Théâtre : Le complexe de Dieu, d'Antony Puiraveaud (Le Funambule)

Jusqu’au 25 février 22, Théâtre Le Funambule, 53 rue des Saules 75018 Paris
les jeudis et vendredis à 19h ou 21h.
Tél. location : 01 42 23 88 83
Mise en scène : Jean-Luc Voyeux. Distribution vue : Olivier Troyon – victime Matthias, Père François, Léonie Duédal – Céline, Béatrice Vincent (mère) Marie-France, Jean-Luc Voyeux – Julien, Père Damien
(en alternance) Théo Dusoulié, Léonie Duédal, Béatrice Vincent, Jean-Luc Voyeux

Un jeune acteur réussi à intégrer la distribution d’une nouvelle production du Tartuffe de Molière. Sa résistance à répondre à la sensualité prédatrice du faux abbé, voulue par le metteur en scène réveille en lui un traumatisme de jeunesse… Constamment en équilibre sur le fil d’une douleur enfouie, Antony Puiraveaud signe avec Le Complexe de Dieu, une pièce forte sur l’abus au sein de l’Église, avec un astucieux effet miroir et temporel, portée par la mise en scène fluide de Jean-Luc Voyeux et des acteurs qui assument plusieurs rôles.

Lucille Bobet et Olivier Troyon dans Le complexe de Dieu Photo Franck Harscouët

Du détachement … au procès

Quand le théâtre fait l’effet de révélateur, la force de la pièce d’ Antony Puiraveaud est de mettre en abime, la mise en scène de théâtre, avec le metteur en scène qui cherche à faire sortir sa vision des acteurs, et les freins parfois intimes qui les empêchent à jouer le jeu. Ici la soutane de Tartuffe réveille les abus d’une autre soutane bien réelle dans la vie d’un jeune enfant.

Eviter toute caricature

Mathias (Théo Dusoulié) refuse comme beaucoup d’abusé de se poser en victime. Photo Franck Harscouët

A la fois moderne et en miroir avec les vers de Molière, e texte se nourrit aussi de références et clins d’œil éclectiques qui désamorcent toute la pesanteur d’un sujet « vraiment dégueulasse ». Le ressort dramatique s’appuie sur le fait que comme souvent, le jeune abusé assume avec détachement sa propre histoire, son refus de se poser en victime, et surtout de se laisser définir par cet épisode de sa vie. Sauf que le déni a ses limites.
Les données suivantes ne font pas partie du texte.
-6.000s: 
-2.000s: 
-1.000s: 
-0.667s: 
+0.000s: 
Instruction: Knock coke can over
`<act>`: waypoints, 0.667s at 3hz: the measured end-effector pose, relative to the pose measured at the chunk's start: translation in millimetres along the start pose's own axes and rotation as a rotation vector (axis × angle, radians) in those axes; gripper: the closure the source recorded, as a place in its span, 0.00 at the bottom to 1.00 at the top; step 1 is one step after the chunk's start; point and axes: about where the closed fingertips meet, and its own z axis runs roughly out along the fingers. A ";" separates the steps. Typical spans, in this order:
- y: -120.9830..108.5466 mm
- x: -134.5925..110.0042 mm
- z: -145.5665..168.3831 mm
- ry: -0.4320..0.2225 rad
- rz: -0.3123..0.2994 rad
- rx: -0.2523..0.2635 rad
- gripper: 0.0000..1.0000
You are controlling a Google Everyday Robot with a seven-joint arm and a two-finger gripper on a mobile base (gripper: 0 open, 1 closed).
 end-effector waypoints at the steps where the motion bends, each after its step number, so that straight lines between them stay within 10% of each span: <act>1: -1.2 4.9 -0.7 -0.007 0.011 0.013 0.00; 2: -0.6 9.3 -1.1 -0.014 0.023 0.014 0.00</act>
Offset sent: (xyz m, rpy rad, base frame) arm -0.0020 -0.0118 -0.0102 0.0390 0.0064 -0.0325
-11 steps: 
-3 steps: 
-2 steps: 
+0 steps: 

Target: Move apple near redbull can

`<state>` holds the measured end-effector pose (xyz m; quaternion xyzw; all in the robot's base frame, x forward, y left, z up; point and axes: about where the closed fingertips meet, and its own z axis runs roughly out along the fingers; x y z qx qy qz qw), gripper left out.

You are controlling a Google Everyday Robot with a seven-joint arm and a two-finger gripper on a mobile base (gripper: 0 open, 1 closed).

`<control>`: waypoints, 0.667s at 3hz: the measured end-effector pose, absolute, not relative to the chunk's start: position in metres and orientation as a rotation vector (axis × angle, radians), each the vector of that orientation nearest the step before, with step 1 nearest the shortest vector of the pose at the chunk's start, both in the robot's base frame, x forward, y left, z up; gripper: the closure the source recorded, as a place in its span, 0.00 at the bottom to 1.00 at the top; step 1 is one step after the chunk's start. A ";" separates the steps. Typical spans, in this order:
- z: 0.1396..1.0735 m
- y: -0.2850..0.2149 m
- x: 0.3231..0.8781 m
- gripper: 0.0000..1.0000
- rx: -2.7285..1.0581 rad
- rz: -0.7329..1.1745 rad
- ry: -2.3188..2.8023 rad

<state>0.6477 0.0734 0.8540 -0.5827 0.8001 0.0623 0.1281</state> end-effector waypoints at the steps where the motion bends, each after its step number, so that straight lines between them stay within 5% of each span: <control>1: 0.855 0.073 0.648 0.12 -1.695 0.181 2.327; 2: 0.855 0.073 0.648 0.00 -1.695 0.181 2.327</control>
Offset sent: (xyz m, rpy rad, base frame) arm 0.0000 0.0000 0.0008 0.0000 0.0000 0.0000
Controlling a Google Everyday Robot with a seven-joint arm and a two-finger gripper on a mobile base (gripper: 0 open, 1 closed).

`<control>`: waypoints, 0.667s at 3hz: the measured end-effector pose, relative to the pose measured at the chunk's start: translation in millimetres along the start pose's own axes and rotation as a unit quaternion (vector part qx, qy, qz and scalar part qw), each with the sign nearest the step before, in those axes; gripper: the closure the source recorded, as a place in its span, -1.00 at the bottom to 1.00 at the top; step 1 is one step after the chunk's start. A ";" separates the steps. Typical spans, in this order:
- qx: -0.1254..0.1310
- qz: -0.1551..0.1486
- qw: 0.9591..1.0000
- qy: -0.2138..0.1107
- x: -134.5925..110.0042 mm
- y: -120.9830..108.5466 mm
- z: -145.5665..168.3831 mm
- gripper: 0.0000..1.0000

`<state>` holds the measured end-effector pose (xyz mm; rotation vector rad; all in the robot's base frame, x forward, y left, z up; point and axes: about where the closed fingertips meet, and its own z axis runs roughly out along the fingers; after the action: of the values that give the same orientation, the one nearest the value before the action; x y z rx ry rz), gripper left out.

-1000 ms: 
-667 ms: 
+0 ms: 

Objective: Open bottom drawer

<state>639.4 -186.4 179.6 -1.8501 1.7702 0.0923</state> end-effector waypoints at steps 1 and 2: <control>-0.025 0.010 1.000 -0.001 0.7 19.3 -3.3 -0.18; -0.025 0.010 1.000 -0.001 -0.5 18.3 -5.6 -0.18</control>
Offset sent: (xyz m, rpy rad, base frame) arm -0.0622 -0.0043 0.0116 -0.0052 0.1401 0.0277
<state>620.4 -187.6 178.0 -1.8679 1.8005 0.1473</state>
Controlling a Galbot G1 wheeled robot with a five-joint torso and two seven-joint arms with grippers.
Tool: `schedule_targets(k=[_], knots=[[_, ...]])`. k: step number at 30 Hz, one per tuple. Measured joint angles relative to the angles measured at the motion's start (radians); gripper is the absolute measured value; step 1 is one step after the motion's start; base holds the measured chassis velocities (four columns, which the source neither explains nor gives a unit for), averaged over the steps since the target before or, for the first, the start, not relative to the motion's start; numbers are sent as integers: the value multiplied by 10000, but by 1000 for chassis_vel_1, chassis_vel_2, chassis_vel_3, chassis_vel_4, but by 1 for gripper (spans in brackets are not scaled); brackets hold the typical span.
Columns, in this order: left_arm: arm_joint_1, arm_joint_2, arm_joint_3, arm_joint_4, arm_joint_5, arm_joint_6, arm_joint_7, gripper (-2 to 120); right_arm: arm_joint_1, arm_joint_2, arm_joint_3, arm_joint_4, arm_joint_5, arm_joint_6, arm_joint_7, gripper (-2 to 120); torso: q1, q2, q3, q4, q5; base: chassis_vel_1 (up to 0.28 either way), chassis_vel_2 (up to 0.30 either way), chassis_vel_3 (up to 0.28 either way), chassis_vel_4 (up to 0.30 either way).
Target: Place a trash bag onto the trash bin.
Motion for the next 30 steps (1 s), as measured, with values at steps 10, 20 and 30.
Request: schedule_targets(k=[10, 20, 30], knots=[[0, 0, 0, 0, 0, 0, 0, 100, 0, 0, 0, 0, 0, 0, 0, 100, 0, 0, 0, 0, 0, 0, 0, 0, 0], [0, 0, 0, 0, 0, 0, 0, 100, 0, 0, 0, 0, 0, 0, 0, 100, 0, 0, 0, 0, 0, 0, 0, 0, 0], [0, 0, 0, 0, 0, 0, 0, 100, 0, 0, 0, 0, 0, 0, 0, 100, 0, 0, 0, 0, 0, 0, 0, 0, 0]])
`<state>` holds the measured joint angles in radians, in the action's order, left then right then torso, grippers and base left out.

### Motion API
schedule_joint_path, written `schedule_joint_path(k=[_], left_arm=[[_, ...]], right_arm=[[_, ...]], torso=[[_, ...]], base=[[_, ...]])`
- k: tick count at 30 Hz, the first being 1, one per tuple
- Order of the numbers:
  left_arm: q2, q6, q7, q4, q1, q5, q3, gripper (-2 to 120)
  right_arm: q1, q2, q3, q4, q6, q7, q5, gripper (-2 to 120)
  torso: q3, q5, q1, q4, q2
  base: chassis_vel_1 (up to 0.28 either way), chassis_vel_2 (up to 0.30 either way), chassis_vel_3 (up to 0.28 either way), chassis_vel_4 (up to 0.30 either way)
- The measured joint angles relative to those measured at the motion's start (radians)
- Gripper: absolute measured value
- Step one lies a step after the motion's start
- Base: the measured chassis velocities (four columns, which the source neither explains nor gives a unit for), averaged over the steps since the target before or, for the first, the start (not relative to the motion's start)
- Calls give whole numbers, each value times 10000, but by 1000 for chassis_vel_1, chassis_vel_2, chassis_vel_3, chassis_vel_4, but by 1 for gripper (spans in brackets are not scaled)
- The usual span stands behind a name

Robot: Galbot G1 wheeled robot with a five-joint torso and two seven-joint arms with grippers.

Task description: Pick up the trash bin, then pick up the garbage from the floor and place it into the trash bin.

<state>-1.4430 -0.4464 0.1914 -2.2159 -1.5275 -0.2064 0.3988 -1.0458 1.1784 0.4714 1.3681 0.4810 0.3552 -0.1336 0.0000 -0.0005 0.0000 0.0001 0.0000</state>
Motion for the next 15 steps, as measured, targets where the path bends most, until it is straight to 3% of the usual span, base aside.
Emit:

« Les drames de l’enfance nous changent, à nous de faire en sorte qu’ils ne nous définissent pas. » insiste le metteur en scène Jean-Luc Voyeux qui joue aussi le révélateur (le metteur en scène) et le bourreau (le prête abuseur). Avec quelques accessoires, les acteurs ont le talent de nous le faire partager les arcanes de cette introspection douloureuse, et salvatrice.

Trouver la bonne distance

La mise en scène du Tartuffe éveille des douleurs enfouies. Théatre Le complexe de Dieu Photo Franck Harscouët

Le point de départ d’une prise de rôle et les réticences qu’elle créé chez Matthias, subtilement incarné par Olivier Troyon (en alternance avec Théo Dusoulié), permet de retrouver les ressorts de l’abus, le père absent, la mère dévote et un prêtre aussi séducteur qu’omniprésent. Avec fluidité, les acteurs passent d’un temps à l’autre, pour donner chair et conscience à la victime. Cette sobriété dramatique libère le déni et place le spectateur à la bonne distance. En lui permettant d’observer l’évolution des personnages – mère, fils, prêtre –  dans le temps, le théâtre l’invite à plonger sans apriori dans la matière du drame. Grâce à la magie du théâtre. Surtout quand il est audacieux, et osons le mot, responsable dans sa volonté de nuances, de finesse.